I only started the one service, so I don't think there are any conflicts.
So what you can do is disable all the above listed service units. And
you'll be testing the zram-generator alone. The config file for that
is /etc/systemd/zram-generator.conf
Since there isn't yet an option to set swap priority, chances are it
gets auto-assigned during boot by the kernel. Usually /dev/zram0 comes
first and should get -2 priority and /dev/swapondisk will get a -3. In
that case, zram is higher priority already. But if flipped, you can
just:
swapoff /dev/zram0
swapon -p 3000 /dev/zram0
Although really any value higher than the disk based swap is sufficient.
>> I adjusted the zram setting to 4G and reduced
>> zswap a bit. I have no idea what that is doing, it doesn't seem to
>> affect anything I can measure. The overall improvement in
>> responsiveness is very nice.
>
> It might be you're modifying the configuration of a different
> implementation from the one that's actually setting up swaponzram.
No, it was quite clear that I was modifying the right config. It's the
/etc/systemd/swap.conf as described in the man page and it was affecting
the result.
OK that is not for zram-generator. That's for one of the others. Off
hand I don't know which one it's for, this is way too confusing
because of all the competing implementations, which is part of the
motivation of the feature -> buh bye, thank you for your service!

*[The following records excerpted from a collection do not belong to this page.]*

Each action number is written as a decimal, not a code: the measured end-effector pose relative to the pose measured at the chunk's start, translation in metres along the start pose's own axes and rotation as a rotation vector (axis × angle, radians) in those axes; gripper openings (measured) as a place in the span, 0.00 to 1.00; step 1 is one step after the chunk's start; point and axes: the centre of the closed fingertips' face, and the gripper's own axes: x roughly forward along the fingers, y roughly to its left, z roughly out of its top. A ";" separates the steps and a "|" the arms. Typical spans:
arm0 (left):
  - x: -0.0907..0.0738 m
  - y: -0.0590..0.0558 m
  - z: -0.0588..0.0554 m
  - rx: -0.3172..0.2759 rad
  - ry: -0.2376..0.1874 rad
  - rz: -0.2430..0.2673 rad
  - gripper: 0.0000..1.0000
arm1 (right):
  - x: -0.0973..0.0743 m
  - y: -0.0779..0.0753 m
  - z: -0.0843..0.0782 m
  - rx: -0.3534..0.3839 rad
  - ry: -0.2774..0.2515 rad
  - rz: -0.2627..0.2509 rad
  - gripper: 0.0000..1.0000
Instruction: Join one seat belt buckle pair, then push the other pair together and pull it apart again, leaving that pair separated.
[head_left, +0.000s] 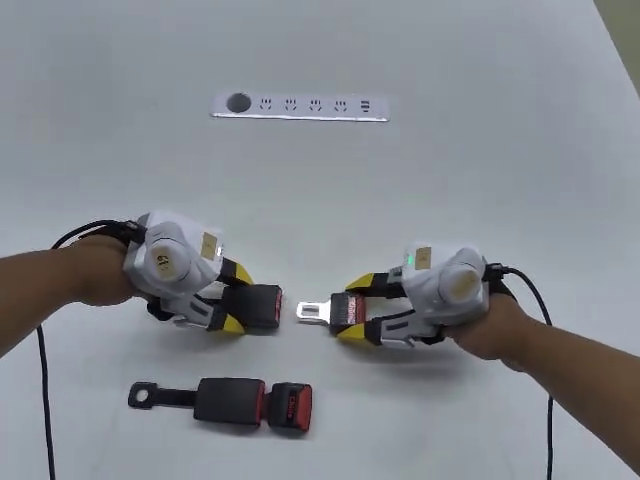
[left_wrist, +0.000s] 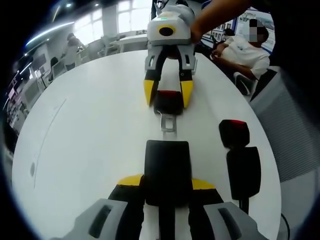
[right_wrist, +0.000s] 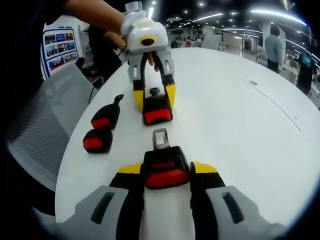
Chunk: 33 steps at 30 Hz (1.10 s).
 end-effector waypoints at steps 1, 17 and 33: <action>0.000 0.000 0.000 0.000 0.001 0.001 0.34 | -0.001 0.000 0.000 -0.001 0.000 0.000 0.34; 0.000 0.002 0.001 -0.002 0.011 -0.001 0.34 | -0.025 -0.004 -0.017 0.009 0.012 -0.025 0.34; 0.000 0.001 0.002 -0.005 0.004 -0.008 0.34 | -0.042 -0.007 -0.034 0.020 0.020 -0.042 0.34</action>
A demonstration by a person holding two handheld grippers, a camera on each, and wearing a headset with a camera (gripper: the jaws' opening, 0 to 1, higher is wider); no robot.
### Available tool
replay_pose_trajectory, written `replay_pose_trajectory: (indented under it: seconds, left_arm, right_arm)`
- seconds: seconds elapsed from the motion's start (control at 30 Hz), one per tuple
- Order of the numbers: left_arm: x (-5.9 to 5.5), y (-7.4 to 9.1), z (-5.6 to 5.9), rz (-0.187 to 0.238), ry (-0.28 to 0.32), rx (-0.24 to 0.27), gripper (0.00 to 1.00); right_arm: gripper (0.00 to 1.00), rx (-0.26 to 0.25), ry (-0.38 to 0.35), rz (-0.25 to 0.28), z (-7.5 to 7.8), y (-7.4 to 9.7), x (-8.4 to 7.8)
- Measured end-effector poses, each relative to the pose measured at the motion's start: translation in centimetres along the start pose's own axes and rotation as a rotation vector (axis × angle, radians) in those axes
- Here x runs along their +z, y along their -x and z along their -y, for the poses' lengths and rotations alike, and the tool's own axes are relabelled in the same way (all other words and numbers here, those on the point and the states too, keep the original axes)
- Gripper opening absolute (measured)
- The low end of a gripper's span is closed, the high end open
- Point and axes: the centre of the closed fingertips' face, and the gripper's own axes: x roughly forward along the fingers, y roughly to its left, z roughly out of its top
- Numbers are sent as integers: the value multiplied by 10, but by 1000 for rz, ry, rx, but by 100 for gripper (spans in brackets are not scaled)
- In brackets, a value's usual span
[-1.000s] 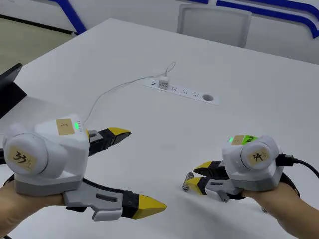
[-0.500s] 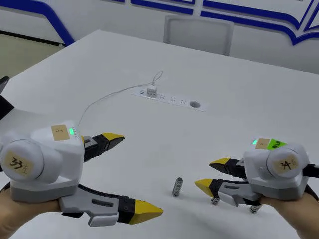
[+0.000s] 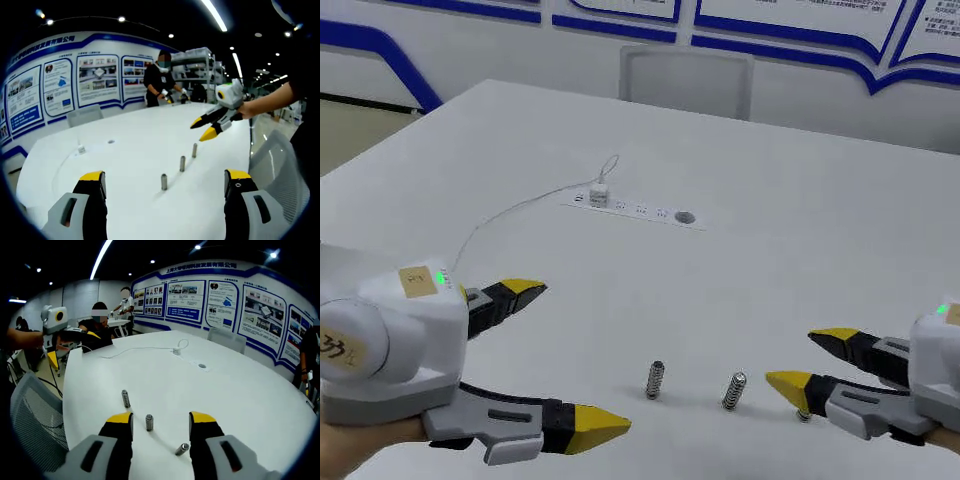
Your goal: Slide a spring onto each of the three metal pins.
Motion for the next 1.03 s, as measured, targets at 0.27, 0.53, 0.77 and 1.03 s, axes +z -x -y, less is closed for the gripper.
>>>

>> I don't understand the numbers I'm getting for these. I disabled my
>> swap partition to force as much to go to zram as possible and then
>> turned it back on.
>>
>> # swapon
>> NAME TYPE SIZE USED PRIO
>> /dev/sda3 partition 16G 1.9G -2
>> /zram0 partition 4G 4G 32767
>>
>> This looks like I'm using all 4G of allocated space in the zram swap, but:
>>
>> # zramctl
>> NAME ALGORITHM DISKSIZE DATA COMPR TOTAL STREAMS MOUNTPOINT
>> /dev/zram0 lz4 4G 1.8G 658.5M 679.6M 4
>>
>> This suggests that it's only using 1.8G. Can you explain what this means?
>
> Yeah that's confusing. zramctl just gets info from sysfs, but you
> could double check it by
>
> cat /sys/block/zram0/mm_stat
>
> The first value should match "DATA" column in zramctl (which reports in
MiB).
>
> While the kernel has long had support for using up to 32 swap devices
> at the same time, this is seldom used in practice so it could be an
> artifact of this? Indicating that all of this swap is "in use" from
> the swap perspective, where zramctl is telling you the truth about
> what the zram kernel module is actually using. Is it a cosmetic
> reporting bug or intentional? Good question. I'll try to reproduce and
> report it upstream and see what they say. But if you beat me to it
> that would be great, and then I can just write the email for linux-mm
> and cite your bug report. :D
Part of my concern is that if it's not actually full, then why is it
using so much of the disk swap?
Not sure. What should be true is if you swapoff on /dev/sda3 it'll
move any referenced anon pages to /dev/zram0. And then if you swapon
/dev/sda3 it will use 0 bytes until /dev/zram0 is full. What kernel
version are you using?
For upstream, do you mean the kernel?
Yes.
bugzilla.kernel.org - this goes to the linux-mm folks (memory
management) but you can search for a zram bug and just see what
component they use and post the bug here and I'll pick it up.